**What is being asked**
Where the records below show a line containing "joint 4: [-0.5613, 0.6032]", start copying; end with the line containing "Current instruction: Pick", and copy it too.
======
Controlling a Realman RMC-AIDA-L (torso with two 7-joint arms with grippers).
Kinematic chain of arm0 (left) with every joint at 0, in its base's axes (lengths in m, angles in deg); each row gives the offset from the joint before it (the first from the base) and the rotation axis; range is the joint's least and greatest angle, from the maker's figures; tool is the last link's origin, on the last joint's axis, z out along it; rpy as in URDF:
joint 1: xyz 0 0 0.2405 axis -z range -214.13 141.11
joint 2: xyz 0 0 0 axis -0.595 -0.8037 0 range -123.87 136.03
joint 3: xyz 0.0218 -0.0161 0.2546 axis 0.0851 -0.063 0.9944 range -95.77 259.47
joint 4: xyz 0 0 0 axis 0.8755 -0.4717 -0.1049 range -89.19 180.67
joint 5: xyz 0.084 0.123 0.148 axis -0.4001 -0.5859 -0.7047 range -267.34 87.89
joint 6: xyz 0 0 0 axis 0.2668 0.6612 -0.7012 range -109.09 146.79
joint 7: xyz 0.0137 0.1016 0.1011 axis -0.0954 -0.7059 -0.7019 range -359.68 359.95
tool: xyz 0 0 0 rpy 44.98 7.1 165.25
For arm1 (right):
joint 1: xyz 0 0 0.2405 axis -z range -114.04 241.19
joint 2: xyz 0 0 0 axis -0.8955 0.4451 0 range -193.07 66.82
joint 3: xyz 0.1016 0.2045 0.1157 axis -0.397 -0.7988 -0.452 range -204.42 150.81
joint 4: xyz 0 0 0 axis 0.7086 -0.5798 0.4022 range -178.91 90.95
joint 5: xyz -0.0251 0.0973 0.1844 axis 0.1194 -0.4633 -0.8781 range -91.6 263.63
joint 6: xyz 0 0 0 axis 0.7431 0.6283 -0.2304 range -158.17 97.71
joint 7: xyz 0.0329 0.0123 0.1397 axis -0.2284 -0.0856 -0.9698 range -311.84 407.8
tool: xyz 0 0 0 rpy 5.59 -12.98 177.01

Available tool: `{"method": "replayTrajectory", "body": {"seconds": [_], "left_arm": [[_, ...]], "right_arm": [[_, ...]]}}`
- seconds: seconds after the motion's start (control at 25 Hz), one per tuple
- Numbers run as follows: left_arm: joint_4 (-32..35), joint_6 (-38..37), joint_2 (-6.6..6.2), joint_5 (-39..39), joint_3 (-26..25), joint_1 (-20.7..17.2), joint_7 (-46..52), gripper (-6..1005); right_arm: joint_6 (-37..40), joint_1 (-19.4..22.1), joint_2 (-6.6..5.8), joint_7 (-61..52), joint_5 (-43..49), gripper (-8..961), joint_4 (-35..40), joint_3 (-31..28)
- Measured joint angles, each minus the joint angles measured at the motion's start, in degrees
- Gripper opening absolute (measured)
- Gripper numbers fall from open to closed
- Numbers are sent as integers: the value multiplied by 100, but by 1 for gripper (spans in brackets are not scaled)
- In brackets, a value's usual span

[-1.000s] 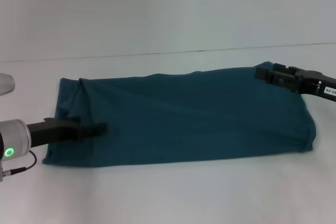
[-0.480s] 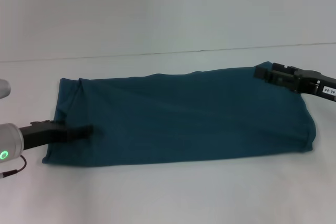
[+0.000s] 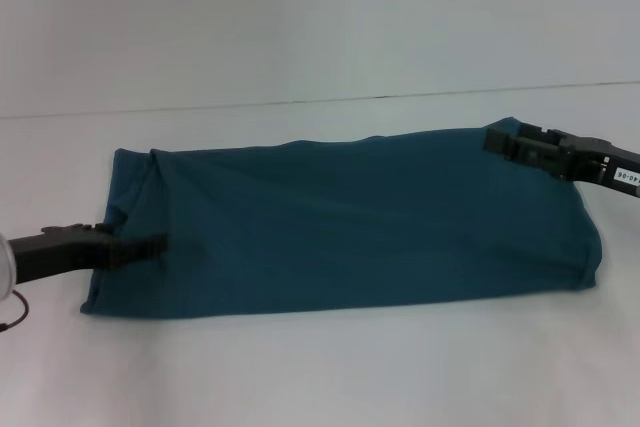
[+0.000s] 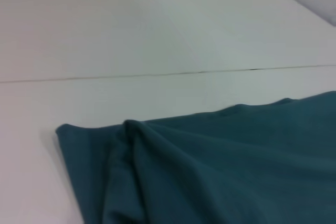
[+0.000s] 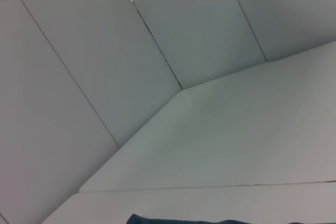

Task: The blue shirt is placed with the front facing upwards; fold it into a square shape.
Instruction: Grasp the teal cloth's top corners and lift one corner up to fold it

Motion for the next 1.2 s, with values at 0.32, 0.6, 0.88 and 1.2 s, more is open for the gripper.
{"method": "replayTrajectory", "body": {"seconds": [0.32,0.6,0.88,1.2], "left_arm": [[251,-459,0,-57,-13,-216,87,909],[123,-461,9,-140,23,-224,37,909],[12,-385,4,-272,42,-192,23,909],[-83,-303,1,-293,39,-189,-34,909]], "right_arm": [[-4,-4,2,7,27,929,0,0],[-7,23,2,11,36,928,0,2],[18,29,2,12,36,928,0,9],[35,28,1,0,15,928,0,9]]}}
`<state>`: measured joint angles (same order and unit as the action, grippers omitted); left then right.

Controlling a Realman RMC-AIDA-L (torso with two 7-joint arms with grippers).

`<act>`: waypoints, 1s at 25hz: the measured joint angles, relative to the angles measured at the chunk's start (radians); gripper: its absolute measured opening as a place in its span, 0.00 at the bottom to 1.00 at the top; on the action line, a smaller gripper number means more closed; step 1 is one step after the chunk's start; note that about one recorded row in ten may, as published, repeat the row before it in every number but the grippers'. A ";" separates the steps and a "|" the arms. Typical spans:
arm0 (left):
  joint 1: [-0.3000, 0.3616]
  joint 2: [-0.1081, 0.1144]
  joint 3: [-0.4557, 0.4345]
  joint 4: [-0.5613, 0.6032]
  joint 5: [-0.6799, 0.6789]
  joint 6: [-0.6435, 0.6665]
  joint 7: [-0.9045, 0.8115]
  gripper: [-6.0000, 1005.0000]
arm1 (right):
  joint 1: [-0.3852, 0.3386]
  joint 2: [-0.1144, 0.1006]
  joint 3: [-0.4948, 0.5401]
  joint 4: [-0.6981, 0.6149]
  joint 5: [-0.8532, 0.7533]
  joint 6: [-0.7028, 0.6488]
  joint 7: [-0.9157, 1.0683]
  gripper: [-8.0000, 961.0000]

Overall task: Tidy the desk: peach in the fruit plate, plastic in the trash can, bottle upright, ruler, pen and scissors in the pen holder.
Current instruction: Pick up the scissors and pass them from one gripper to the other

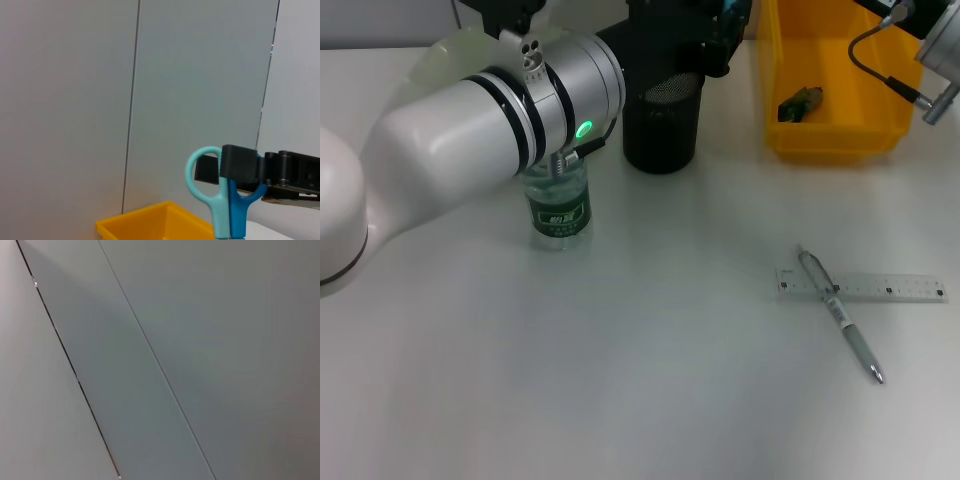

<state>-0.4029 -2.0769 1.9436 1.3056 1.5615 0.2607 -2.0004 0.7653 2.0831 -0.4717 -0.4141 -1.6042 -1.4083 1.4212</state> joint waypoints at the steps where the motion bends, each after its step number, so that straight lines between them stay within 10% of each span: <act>1: 0.000 0.000 0.000 0.000 0.000 0.000 0.000 0.26 | 0.000 0.000 0.000 0.000 0.000 0.002 0.000 0.67; 16: -0.003 0.000 0.000 -0.003 0.000 0.000 0.000 0.26 | -0.002 0.000 -0.013 0.000 -0.001 0.007 -0.006 0.09; 25: -0.004 0.001 0.001 -0.005 0.006 0.002 0.000 0.26 | -0.003 0.000 -0.013 0.000 -0.002 0.007 -0.007 0.07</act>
<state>-0.4070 -2.0757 1.9450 1.3008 1.5677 0.2630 -2.0003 0.7627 2.0831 -0.4848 -0.4142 -1.6063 -1.4014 1.4142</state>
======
**Task solution**
  joint 4: [-0.5613, 0.6032]
  joint 5: [-0.6799, 0.6789]
  joint 6: [-0.6435, 0.6665]
  joint 7: [-0.9045, 0.8115]
  gripper: [-6.0000, 1005.0000]
arm1 (right):
  joint 1: [-0.3852, 0.3386]
  joint 2: [-0.1144, 0.1006]
  joint 3: [-0.4948, 0.5401]
  joint 4: [-0.6981, 0.6149]
  joint 5: [-0.8532, 0.7533]
  joint 6: [-0.7028, 0.6488]
  joint 7: [-0.9157, 1.0683]
  gripper: [-8.0000, 961.0000]

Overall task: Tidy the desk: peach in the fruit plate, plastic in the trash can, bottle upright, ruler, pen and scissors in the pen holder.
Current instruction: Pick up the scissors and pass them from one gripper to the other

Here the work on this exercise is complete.